··· INPUT FOR THIS TASK ···

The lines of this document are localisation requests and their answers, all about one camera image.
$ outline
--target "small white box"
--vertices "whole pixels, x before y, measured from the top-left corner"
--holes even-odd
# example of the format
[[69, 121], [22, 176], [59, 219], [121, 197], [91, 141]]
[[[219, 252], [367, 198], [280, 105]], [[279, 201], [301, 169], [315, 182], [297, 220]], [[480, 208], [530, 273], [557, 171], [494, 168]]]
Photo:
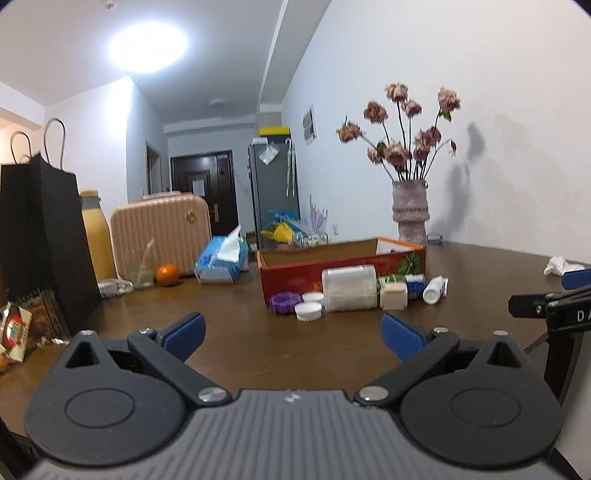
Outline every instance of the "small white box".
[[382, 310], [405, 310], [408, 304], [408, 289], [405, 282], [386, 283], [379, 292]]

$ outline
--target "bag handle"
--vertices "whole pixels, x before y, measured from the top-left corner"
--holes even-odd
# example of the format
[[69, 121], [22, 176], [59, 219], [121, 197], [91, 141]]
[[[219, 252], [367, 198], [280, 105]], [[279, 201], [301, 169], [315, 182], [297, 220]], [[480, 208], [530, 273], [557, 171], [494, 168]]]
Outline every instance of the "bag handle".
[[64, 149], [66, 147], [66, 126], [64, 125], [64, 122], [62, 122], [59, 118], [56, 118], [56, 117], [50, 118], [47, 121], [47, 125], [45, 125], [45, 130], [43, 131], [43, 146], [45, 147], [45, 158], [47, 160], [47, 163], [49, 163], [51, 165], [51, 163], [49, 162], [49, 155], [47, 154], [47, 131], [49, 130], [49, 126], [53, 122], [58, 122], [64, 131], [64, 137], [61, 141], [61, 157], [60, 157], [60, 169], [63, 170], [64, 169]]
[[14, 138], [17, 135], [24, 135], [25, 137], [27, 137], [27, 142], [29, 143], [29, 160], [31, 160], [33, 158], [33, 151], [31, 150], [31, 139], [29, 138], [29, 136], [25, 132], [21, 132], [20, 130], [18, 130], [16, 132], [14, 132], [12, 134], [12, 136], [10, 137], [10, 151], [12, 152], [12, 157], [14, 159], [14, 164], [15, 165], [18, 165], [18, 162], [17, 162], [17, 157], [14, 154], [14, 145], [13, 145], [13, 143], [14, 143]]

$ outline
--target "yellow bottle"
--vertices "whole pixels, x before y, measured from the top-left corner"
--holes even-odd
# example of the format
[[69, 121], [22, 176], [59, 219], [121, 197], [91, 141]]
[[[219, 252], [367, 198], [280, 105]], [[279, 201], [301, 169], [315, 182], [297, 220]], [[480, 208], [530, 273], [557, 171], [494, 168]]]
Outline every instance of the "yellow bottle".
[[111, 233], [105, 215], [100, 209], [98, 190], [80, 192], [80, 203], [96, 281], [117, 278], [111, 247]]

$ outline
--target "beige suitcase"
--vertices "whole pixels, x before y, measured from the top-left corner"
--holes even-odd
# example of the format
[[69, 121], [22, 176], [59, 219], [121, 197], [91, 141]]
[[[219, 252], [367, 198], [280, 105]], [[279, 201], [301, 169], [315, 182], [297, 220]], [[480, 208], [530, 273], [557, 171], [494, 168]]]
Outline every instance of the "beige suitcase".
[[155, 267], [174, 264], [181, 275], [193, 275], [194, 263], [212, 238], [206, 201], [189, 193], [119, 207], [111, 216], [111, 232], [117, 272], [126, 280], [128, 257], [132, 252], [141, 257], [152, 238]]

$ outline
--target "orange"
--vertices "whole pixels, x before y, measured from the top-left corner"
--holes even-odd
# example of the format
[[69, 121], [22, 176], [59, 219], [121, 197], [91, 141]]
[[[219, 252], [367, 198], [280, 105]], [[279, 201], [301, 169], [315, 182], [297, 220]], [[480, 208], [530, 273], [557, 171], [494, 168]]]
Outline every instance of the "orange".
[[164, 287], [172, 287], [178, 283], [178, 268], [173, 264], [163, 265], [156, 272], [156, 281]]

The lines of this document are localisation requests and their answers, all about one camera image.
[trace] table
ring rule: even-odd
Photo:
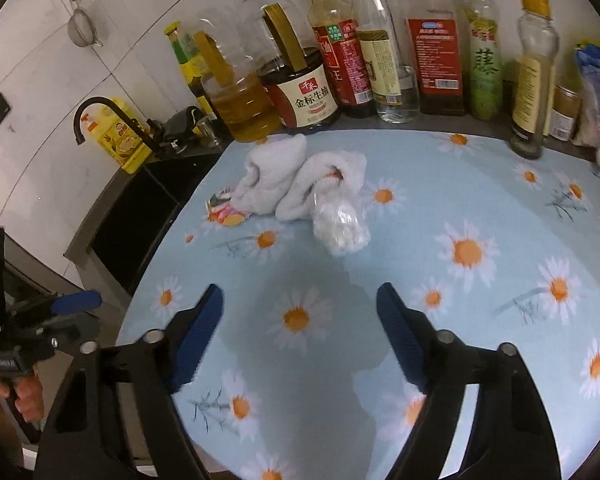
[[[515,343],[557,441],[563,476],[600,438],[600,178],[546,150],[410,130],[323,132],[308,154],[359,151],[371,242],[334,258],[308,221],[253,216],[225,228],[205,202],[244,173],[233,143],[196,189],[141,280],[118,343],[161,328],[209,283],[224,317],[174,395],[190,437],[245,480],[383,480],[422,396],[402,378],[375,313],[392,282],[465,343]],[[469,387],[443,470],[462,459]]]

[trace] tiled wall
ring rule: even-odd
[[[0,224],[11,237],[79,282],[62,254],[118,166],[93,142],[76,146],[75,108],[91,95],[121,96],[145,117],[166,120],[193,104],[162,30],[204,7],[239,1],[81,0],[104,44],[94,48],[68,39],[68,0],[7,1],[0,11],[0,91],[13,110],[0,126]],[[309,0],[293,1],[308,9]],[[520,52],[519,0],[496,1],[503,56],[511,60]],[[562,65],[577,39],[600,40],[600,18],[587,0],[551,2]]]

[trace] colorful cloth
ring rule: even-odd
[[[392,282],[465,343],[518,346],[544,400],[564,477],[600,439],[600,179],[547,150],[528,163],[496,139],[405,130],[325,132],[308,155],[362,152],[371,242],[333,258],[309,221],[207,221],[242,176],[233,143],[164,237],[119,343],[167,325],[209,283],[224,317],[174,396],[190,437],[245,480],[384,480],[424,398],[376,316]],[[461,463],[469,387],[443,474]]]

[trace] red logo
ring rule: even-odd
[[[312,77],[311,79],[307,79],[306,81],[302,81],[299,85],[298,88],[300,89],[300,91],[303,94],[308,94],[309,92],[313,92],[315,89],[318,88],[318,83],[315,80],[315,77]]]

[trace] yellow handle
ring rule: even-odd
[[[234,69],[224,60],[213,38],[200,30],[193,35],[193,41],[195,41],[202,57],[205,58],[206,64],[218,84],[223,88],[234,84]]]
[[[289,23],[285,11],[280,4],[273,4],[262,9],[263,19],[269,29],[273,40],[276,42],[285,63],[291,65],[294,72],[307,68],[304,50]]]

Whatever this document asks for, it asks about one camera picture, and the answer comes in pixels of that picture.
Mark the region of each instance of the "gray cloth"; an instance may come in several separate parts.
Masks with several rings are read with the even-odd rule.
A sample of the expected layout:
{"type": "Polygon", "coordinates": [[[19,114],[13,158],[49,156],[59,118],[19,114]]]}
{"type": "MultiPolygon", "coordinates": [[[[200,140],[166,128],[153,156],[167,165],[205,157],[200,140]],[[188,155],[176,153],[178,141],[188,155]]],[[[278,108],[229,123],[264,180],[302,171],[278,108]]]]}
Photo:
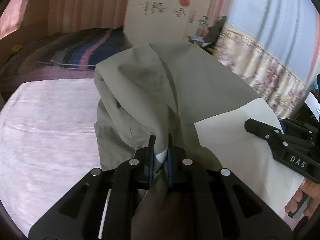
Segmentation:
{"type": "MultiPolygon", "coordinates": [[[[95,84],[101,96],[95,123],[101,167],[116,168],[156,136],[155,169],[168,147],[183,147],[206,168],[220,162],[201,147],[195,122],[235,110],[257,93],[197,45],[149,44],[120,52],[97,64],[95,84]]],[[[152,188],[132,218],[131,239],[194,239],[191,196],[168,192],[159,170],[152,188]]]]}

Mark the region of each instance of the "pink wall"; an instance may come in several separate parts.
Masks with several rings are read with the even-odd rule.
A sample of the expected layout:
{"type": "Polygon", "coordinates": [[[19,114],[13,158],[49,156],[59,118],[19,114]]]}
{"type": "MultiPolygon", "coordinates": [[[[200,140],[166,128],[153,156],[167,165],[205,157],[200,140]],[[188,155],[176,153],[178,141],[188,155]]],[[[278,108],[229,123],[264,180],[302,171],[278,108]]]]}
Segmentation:
{"type": "Polygon", "coordinates": [[[126,6],[127,0],[50,0],[48,33],[118,28],[126,6]]]}

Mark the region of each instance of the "yellow object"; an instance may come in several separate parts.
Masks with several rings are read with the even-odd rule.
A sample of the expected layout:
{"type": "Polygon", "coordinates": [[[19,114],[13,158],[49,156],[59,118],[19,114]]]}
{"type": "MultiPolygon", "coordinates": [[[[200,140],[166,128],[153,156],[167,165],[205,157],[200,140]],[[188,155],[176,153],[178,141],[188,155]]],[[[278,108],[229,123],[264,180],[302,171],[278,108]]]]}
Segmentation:
{"type": "Polygon", "coordinates": [[[12,52],[12,53],[16,53],[16,52],[18,52],[22,47],[23,47],[22,45],[15,45],[15,46],[13,46],[11,52],[12,52]]]}
{"type": "Polygon", "coordinates": [[[207,50],[208,51],[210,51],[212,54],[211,55],[213,55],[213,53],[214,53],[214,49],[212,49],[212,48],[207,48],[207,50]]]}

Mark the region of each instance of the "white paper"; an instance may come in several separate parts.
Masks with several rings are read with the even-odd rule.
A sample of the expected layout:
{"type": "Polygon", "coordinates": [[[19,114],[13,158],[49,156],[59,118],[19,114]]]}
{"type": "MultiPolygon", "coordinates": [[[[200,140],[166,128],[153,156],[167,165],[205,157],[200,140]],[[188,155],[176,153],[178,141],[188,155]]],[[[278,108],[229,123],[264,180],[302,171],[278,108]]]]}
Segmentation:
{"type": "Polygon", "coordinates": [[[268,143],[244,129],[250,118],[282,131],[272,109],[257,98],[239,109],[195,123],[199,142],[280,215],[303,176],[275,161],[268,143]]]}
{"type": "Polygon", "coordinates": [[[168,149],[165,149],[163,152],[155,155],[156,158],[155,158],[154,166],[153,166],[154,172],[158,172],[161,165],[165,162],[165,160],[167,158],[167,152],[168,152],[168,149]]]}

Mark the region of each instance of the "patterned curtain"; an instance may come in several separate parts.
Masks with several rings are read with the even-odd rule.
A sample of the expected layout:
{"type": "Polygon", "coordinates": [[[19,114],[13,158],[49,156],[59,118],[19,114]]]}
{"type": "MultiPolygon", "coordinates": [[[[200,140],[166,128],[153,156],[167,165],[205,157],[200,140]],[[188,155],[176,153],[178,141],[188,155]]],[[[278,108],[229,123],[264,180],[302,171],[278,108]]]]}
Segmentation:
{"type": "Polygon", "coordinates": [[[257,91],[279,118],[290,115],[305,84],[246,33],[226,25],[214,56],[257,91]]]}

···

TO DO
Going through the lines above one by one, tally those with the word "wall" and give only the total.

OUTPUT OF THE TASK
2